Validation and Consistency

To ensure reliable data flow, the Data Layer follows a strict initialization lifecycle:

  1. Validation (Construction Time): The ConfigLoader (pkg/epp/config/loader) parses and validates the configuration structure.

    • Plugin Existence: Verifies that all referenced pluginRefs are defined in the global plugins section.
    • Interface Compliance: Verifies that Plugins implementing fwkdl.DataSource and fwkdl.Extractor are correctly typed.
    • Runtime Safety: During the subsequent initialization phase (in Runner), the framework enforces Type Safety by verifying that a generic DataSource producing type T is only connected to Extractors that accept type T.
  2. Hydration (Scrape Cycle): Data is updated by the Collector on an independent, per-endpoint periodic loop.
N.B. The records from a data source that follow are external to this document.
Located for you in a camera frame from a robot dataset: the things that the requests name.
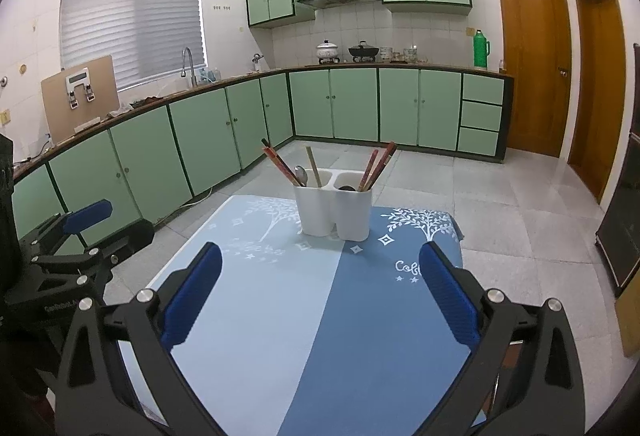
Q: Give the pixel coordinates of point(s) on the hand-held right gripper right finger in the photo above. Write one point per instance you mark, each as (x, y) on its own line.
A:
(450, 301)

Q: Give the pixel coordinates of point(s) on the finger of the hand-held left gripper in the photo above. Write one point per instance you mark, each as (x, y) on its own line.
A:
(132, 238)
(90, 216)

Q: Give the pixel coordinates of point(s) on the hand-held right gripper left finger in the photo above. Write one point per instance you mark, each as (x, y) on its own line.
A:
(192, 296)

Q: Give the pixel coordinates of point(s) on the white two-part utensil holder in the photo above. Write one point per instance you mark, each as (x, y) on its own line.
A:
(315, 211)

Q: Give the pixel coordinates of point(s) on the red patterned chopstick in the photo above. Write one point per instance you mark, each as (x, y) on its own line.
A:
(386, 156)
(380, 163)
(371, 163)

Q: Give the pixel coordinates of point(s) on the blue printed tablecloth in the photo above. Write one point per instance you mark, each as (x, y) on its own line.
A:
(300, 316)

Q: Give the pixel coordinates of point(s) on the white clip device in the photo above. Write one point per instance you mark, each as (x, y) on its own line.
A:
(80, 83)

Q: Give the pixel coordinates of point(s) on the metal spoon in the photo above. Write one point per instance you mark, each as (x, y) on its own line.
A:
(300, 176)

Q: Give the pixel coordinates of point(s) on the cardboard box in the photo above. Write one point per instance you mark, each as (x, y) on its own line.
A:
(630, 321)

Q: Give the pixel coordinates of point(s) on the metal sink faucet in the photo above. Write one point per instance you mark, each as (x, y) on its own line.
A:
(187, 60)

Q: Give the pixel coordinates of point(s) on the dark cabinet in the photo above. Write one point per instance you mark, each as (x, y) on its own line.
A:
(622, 216)

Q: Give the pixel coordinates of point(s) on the white window blind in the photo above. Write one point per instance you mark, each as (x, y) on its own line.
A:
(130, 15)

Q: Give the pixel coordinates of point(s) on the small metal water tap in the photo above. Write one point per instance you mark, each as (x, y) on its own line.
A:
(257, 61)

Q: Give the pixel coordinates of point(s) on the green lower kitchen cabinets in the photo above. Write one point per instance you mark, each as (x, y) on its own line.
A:
(350, 105)

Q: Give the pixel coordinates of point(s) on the wooden door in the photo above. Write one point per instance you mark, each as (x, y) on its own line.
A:
(532, 65)
(597, 90)

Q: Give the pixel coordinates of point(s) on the glass jar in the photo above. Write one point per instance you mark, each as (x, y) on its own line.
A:
(410, 53)
(386, 54)

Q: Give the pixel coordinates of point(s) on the green thermos flask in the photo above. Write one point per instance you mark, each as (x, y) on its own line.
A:
(481, 48)

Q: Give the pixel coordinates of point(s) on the black wok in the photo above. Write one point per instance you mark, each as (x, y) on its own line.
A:
(364, 50)

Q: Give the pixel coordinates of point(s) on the white cooking pot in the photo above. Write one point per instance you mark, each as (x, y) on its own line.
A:
(326, 50)
    • The Update: When a scrape succeeds, the Extractor populates the Metrics.Custom map and sets a fresh UpdateTime.
    • The Stale State: If a scrape fails or is delayed beyond the metricsStalenessThreshold, the data remains in the map but becomes stale (indicated by an old UpdateTime).
  3. Consumption (Scheduling Cycle): Data is "consumable" at any point, but is most critical during the Scoring Phase of a request.

    • Freshness Check: specialized plugins (like UtilizationDetector) can check the UpdateTime to decide if the metric is reliable.
    • Fallback logic: If a metric is missing (e.g., first-time initialization or persistent scrape failure), plugins like MetricScorer operate on a default/worst-case value to avoid scheduling blind.